Acevedo's reliance on Hernandez-Garza v. INS, 882 F.2d 945 (5th Cir. 1989) and Cunanan v. INS, 856 F.2d 1373 (9th Cir. 1988) to support his contention that the IJ erred in denying a hearing is misplaced. In Hernandez-Garza, the Fifth Circuit held that the IJ erred by preventing the alien from cross-examining a border patrol agent regarding his ability to read, speak and write in the Spanish language. 882 F.2d at 947-48. The border patrol agents' testimony was introduced during deportation proceedings to "buttress" the accuracy and reliability of an affidavit, written in the English language, by an alien who could not read, write, or speak English. Id. at 947. In reversing, the Fifth Circuit reasoned that the language skills of the agents were critical if the IJ "was to admit and give credence to the contents of [the alien's] affidavit." Id. at 948. Consequently, the attempt by the appellant to test the agents' fluency in Spanish "was appropriate and reasonable, and may have been the only meaningful way to measure the testimony used to corroborate [the alien']s affidavit." Id.

Hernandez-Garza is clearly distinguishable from the instant case. Acevedo did not challenge the fact that he had suffered the convictions set forth in the certified judgments offered by the INS to establish deportability and statutory ineligibility for suspension of deportation.
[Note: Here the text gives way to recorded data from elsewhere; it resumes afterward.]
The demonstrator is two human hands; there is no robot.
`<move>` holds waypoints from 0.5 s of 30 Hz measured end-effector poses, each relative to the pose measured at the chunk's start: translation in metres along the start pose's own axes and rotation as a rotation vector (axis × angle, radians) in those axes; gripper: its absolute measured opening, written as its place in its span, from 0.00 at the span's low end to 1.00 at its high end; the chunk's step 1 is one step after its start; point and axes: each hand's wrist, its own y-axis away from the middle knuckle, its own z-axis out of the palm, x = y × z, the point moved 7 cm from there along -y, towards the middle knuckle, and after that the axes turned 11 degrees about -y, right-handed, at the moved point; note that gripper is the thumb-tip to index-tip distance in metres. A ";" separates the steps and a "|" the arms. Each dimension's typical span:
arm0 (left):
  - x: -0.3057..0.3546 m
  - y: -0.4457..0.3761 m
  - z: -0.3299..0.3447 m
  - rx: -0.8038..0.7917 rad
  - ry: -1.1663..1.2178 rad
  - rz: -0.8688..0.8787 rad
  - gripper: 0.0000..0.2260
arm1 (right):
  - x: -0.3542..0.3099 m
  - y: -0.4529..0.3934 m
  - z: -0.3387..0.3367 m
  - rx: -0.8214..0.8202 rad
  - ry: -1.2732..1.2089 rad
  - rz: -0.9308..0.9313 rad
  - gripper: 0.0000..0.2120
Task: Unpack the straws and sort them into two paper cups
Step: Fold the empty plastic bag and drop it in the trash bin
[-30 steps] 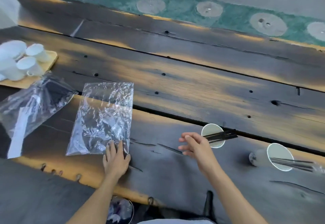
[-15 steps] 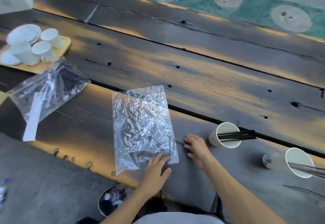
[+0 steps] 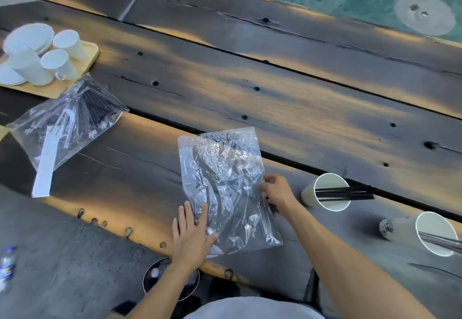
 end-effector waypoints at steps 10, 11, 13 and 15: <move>-0.037 0.009 0.014 0.006 0.024 -0.063 0.47 | 0.021 -0.017 -0.036 0.195 0.226 0.028 0.09; -0.038 0.009 0.014 0.007 0.031 -0.065 0.48 | 0.024 -0.018 -0.035 0.197 0.228 0.032 0.09; -0.035 0.009 0.011 0.015 0.041 -0.058 0.48 | 0.026 -0.019 -0.034 0.205 0.219 0.025 0.07; -0.031 0.008 0.011 0.019 0.027 -0.040 0.48 | 0.020 -0.015 -0.034 0.231 0.211 0.016 0.06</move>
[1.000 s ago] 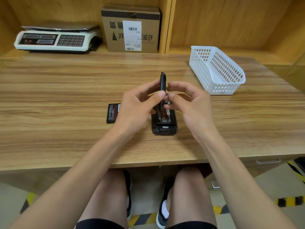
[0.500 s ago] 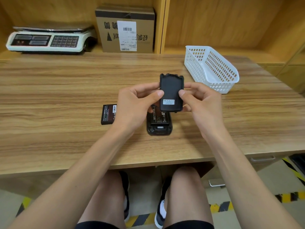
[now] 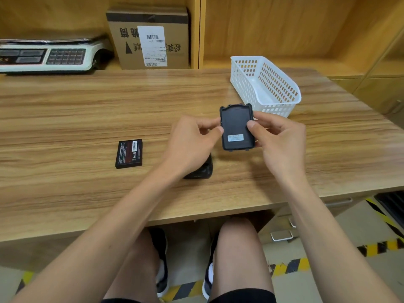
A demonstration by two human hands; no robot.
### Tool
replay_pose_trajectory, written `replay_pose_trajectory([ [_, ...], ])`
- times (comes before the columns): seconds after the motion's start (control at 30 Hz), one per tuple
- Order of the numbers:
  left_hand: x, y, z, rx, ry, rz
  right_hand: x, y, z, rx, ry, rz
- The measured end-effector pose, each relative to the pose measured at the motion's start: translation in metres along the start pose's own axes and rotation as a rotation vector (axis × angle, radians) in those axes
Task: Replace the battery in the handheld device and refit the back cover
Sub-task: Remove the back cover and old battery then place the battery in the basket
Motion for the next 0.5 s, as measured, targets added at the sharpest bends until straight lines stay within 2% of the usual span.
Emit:
replay_pose_trajectory([
  [0.17, 0.002, -0.001, -0.023, 0.183, 0.129, -0.019, 0.001, -0.012, 0.012, -0.108, -0.02, -0.007],
  [0.37, 0.004, -0.004, -0.033, 0.437, 0.133, -0.071, 0.001, -0.024, 0.015, -0.252, 0.012, -0.012],
  [0.5, 0.004, -0.002, -0.041, 0.506, 0.176, -0.057, 0.002, -0.031, 0.014, -0.32, 0.034, -0.028],
])
Point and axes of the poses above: each hand's wrist, its own x-axis towards the middle knuckle, its own z-axis out of the back of the hand, y = z × x, the point moved 7 cm from there along x, towards the middle knuckle, and after that the axes turned 4 degrees about -z, right-handed, at the moved point
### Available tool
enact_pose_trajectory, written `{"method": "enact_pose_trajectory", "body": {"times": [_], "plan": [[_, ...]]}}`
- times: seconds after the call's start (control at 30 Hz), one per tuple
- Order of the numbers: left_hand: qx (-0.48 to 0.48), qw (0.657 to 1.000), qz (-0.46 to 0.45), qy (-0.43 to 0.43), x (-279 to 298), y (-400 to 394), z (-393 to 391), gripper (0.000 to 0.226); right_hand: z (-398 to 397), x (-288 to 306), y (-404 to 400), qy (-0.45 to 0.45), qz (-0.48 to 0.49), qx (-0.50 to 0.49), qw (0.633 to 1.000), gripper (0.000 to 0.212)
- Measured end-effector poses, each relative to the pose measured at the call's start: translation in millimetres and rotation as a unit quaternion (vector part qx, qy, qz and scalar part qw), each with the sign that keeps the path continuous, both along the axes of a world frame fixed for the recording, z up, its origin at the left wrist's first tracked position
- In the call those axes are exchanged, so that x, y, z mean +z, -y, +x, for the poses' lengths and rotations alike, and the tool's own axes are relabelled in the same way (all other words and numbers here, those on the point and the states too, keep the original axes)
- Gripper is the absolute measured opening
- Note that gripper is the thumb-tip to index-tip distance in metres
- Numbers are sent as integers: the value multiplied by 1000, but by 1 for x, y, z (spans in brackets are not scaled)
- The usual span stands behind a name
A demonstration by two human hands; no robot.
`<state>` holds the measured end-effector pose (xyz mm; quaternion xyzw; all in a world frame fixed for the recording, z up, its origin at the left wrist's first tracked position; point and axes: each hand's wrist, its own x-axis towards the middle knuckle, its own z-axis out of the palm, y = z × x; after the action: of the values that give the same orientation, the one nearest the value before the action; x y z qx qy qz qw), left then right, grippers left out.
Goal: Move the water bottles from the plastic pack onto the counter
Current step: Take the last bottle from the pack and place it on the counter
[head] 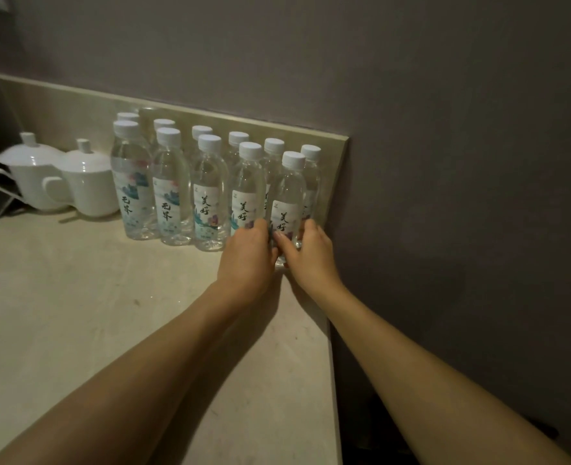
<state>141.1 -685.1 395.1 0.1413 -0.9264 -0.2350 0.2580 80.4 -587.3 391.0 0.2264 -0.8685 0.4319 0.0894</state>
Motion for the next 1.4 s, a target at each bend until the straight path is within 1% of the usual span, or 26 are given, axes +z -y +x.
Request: {"method": "enact_pose_trajectory", "body": {"times": [0.23, 0.43, 0.6, 0.83, 1.23, 1.4], "plan": [[4, 1000, -8, 3, -2, 4, -9, 24, 1, 6, 10, -15, 43, -29, 999, 53], [7, 1000, -22, 3, -3, 6, -13, 23, 2, 7, 13, -32, 55, -44, 997, 50], [0, 1000, -11, 0, -4, 6, -13, 26, 2, 8, 9, -52, 67, -23, 996, 42], [1, 1000, -7, -11, -5, 5, -12, 24, -1, 7, 11, -47, 88, -18, 995, 44], [25, 999, 19, -27, -3, -5, -10, 18, -2, 11, 16, -6, 119, -18, 993, 42], [32, 998, 43, -45, -5, -8, -8, 19, 0, 11, 13, 17, 105, -10, 994, 40]]}}
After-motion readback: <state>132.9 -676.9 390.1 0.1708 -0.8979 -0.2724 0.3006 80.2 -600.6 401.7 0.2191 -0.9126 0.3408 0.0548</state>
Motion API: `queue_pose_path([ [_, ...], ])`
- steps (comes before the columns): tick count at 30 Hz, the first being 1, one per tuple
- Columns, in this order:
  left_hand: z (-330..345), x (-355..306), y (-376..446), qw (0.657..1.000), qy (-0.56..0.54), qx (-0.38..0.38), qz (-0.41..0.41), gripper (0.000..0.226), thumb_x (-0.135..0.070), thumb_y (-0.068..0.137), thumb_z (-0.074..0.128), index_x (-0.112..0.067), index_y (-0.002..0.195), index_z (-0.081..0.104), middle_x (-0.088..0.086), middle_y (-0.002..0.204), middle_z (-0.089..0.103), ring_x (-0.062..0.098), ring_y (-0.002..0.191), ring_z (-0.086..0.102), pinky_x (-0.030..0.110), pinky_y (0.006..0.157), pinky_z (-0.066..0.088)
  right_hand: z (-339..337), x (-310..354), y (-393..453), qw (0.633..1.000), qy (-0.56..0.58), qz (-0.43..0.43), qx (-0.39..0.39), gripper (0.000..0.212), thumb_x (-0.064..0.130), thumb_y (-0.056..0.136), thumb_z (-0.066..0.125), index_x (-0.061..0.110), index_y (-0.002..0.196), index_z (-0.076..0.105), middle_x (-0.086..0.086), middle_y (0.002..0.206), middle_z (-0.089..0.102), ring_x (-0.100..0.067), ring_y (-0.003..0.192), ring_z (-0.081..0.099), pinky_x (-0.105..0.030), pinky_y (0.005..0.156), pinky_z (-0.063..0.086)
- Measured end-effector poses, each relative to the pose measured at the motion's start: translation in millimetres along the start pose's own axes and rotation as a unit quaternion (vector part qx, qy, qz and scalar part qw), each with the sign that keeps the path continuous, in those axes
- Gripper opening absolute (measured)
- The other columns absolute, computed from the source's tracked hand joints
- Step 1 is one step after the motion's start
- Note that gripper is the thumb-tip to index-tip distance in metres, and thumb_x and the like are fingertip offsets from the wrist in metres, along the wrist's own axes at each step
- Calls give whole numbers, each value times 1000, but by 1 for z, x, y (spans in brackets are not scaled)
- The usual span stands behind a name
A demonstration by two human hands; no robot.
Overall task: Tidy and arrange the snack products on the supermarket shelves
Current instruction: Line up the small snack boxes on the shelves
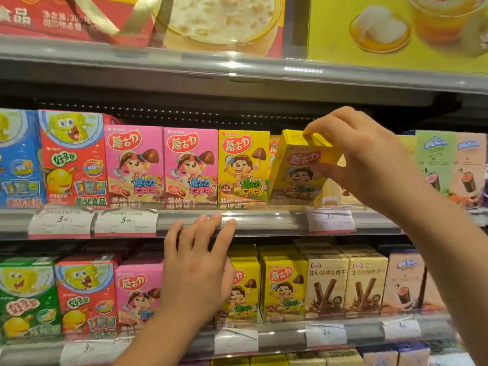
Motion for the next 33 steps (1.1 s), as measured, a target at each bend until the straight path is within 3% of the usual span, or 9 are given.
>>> queue_pose_path([
  [4, 4, -1, -3, 1000, 7, -29, 2, 67, -26, 73, 72, -15, 137, 57, 12, 136, 53, 37, 126, 48, 61, 111, 32, 13, -17, 26, 994, 68, 20, 88, 51, 24, 78, 85, 29, 122, 60, 4, 117, 60, -21, 103, 58, -41, 83, 52],
  [7, 8, -1, -6, 999, 19, -32, 8, 73, -28, 71, 74, -15, 140, 51, 12, 138, 49, 37, 128, 46, 62, 112, 30, 26, -34, 39, 976, 142, 45, 161, 46, 27, 78, 84, 34, 118, 61, 9, 114, 62, -15, 107, 60, -29, 79, 51],
  [15, 12, -3, -8, 999, 36, 4, 13, 74, -29, 75, 70, -14, 145, 49, 15, 144, 47, 39, 133, 44, 63, 114, 27, 48, -44, 53, 960, 151, 54, 229, 37, 34, 88, 73, 32, 124, 64, 11, 118, 67, -13, 113, 62, -36, 93, 51],
  [18, 13, -3, -7, 999, 37, 23, 14, 76, -31, 75, 69, -15, 146, 48, 14, 145, 44, 38, 134, 42, 63, 115, 26, 49, -38, 50, 965, 130, 53, 220, 43, 38, 90, 70, 28, 131, 61, 8, 124, 65, -12, 113, 59, -32, 88, 49],
  [21, 14, -3, -7, 998, 37, 43, 9, 77, -33, 75, 69, -15, 147, 46, 14, 146, 42, 38, 136, 40, 63, 115, 26, 45, -30, 44, 970, 132, 49, 196, 48, 39, 91, 67, 27, 137, 57, 9, 128, 62, 6, 88, 55, -19, 73, 43],
  [23, 14, -4, -7, 998, 34, 57, 4, 77, -34, 76, 70, -15, 147, 46, 14, 147, 42, 37, 136, 39, 63, 115, 26, 36, -22, 39, 980, 119, 41, 156, 52, 38, 92, 66, 26, 141, 54, 8, 134, 60, 13, 83, 49, -20, 75, 44],
  [26, 13, -5, -8, 996, 32, 84, -2, 78, -37, 77, 68, -16, 148, 44, 14, 148, 42, 37, 138, 38, 63, 116, 25, 14, 7, 24, 995, 86, -17, 37, 45, 33, 91, 61, 17, 133, 61, -3, 129, 66, -14, 110, 62, -42, 93, 52],
  [29, 10, -5, -8, 995, 15, 103, -6, 76, -37, 78, 66, -17, 148, 44, 11, 150, 42, 35, 140, 37, 62, 116, 26, 6, 54, -7, 990, 93, -87, -59, 27, 23, 96, 60, 9, 118, 68, -8, 111, 72, -25, 103, 67, -43, 83, 57],
  [33, 2, 1, -7, 993, -26, 119, 10, 73, -35, 81, 59, -20, 150, 42, 6, 154, 40, 31, 143, 37, 57, 119, 24, 40, 106, -47, 982, 165, -92, -26, 27, 28, 94, 59, 13, 114, 71, -1, 111, 72, -23, 104, 66, -43, 83, 56],
])
Point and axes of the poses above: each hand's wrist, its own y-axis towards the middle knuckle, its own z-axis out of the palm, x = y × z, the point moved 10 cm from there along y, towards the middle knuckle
Instead, he argued that they did not bar suspension of deportation as a matter of law.

In Cunanan, we held that the Board's reliance on an affidavit in denying a deportee the discretionary relief of voluntary departure was fundamentally unfair because the Government failed to make reasonable efforts to produce the affiant for cross-examination. 856 F.2d at 1375.

In this matter, Acevedo was given a reasonable opportunity to offer evidence demonstrating that he was entitled to a suspension of deportation. He did not avail himself of the opportunity.

Acevedo was not entitled to challenge the validity of his criminal convictions in this immigration proceeding. See De La Cruz v. INS, 951 F.2d 226, 228 (9th Cir. 1991) (" [O]nce an alien has been convicted by a court of competent jurisdiction and exhausted the direct appeals to which he is entitled, his conviction is final for immigration purposes.") The Board properly held that the IJ was not required to hold an evidentiary hearing concerning the circumstances surrounding Acevedo's 1991 conviction.

Acevedo also contends that the Board erred by denying him a suspension of deportation pursuant to section 244(a) (1), 8 U.S.C. § 1254(a) (1). "We review de novo the Board's determination of purely legal questions regarding the requirements of the Immigration and Nationality Act." Abedini v. INS, 971 F.2d 188, 190-91 (9th Cir. 1992). The Board's denial of suspension of deportation is reviewed for an abuse of discretion. Torres-Guzman v. INS, 804 F.2d 531, 532 (9th Cir. 1986).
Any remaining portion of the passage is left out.